### WORK REQUEST
Take from the records below each line that holds "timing".

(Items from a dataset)
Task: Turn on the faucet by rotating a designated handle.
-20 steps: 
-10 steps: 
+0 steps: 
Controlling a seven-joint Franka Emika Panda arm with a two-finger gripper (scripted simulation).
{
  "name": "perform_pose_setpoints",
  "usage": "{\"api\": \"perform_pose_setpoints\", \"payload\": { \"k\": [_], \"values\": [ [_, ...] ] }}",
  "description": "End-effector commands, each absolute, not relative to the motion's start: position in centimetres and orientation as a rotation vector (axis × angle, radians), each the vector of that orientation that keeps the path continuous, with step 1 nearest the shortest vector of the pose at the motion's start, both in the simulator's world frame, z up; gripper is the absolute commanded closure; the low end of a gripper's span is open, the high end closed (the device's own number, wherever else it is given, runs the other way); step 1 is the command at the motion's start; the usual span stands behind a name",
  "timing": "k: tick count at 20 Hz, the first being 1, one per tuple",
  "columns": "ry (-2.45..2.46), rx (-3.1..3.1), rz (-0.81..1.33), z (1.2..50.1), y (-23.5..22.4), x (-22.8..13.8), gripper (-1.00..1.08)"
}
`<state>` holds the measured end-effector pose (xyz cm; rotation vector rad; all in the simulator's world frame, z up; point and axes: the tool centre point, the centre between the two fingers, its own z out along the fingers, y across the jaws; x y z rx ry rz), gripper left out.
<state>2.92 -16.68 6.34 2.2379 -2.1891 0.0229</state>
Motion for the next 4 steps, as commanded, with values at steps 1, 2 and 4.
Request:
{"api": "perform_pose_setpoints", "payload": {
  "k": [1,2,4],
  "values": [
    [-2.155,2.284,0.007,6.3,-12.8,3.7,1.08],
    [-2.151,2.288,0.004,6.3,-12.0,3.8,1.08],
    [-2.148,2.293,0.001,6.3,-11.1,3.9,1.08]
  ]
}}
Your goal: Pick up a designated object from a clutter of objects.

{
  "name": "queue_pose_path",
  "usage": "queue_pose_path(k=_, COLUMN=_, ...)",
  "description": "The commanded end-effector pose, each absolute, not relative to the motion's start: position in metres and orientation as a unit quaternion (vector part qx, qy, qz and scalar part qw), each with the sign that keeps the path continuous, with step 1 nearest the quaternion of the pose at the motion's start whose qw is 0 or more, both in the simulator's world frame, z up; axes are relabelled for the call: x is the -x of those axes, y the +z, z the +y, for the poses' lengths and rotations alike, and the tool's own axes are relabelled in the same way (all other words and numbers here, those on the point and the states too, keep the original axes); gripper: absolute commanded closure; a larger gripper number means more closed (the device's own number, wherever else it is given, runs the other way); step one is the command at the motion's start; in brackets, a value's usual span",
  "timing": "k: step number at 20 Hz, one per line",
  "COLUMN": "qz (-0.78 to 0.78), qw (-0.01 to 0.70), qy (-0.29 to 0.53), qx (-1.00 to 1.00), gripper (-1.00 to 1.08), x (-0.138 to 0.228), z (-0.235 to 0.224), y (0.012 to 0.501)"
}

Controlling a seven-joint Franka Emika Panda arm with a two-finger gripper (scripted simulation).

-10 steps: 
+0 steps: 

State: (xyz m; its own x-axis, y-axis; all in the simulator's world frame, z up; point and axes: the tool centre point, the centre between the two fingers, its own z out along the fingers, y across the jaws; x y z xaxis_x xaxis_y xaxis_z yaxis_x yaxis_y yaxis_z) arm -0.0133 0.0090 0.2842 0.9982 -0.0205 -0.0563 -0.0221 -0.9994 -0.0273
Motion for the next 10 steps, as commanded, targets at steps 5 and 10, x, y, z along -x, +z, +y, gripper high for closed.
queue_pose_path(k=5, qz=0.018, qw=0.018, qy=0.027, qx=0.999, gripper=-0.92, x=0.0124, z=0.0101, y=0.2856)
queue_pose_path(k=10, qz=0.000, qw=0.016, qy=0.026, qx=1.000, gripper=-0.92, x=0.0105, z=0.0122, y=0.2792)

### WRITTEN RESPONSE
  "timing": "k: tick count at 20 Hz, the first being 1, one per tuple",
  "timing": "k: step number at 20 Hz, one per line",

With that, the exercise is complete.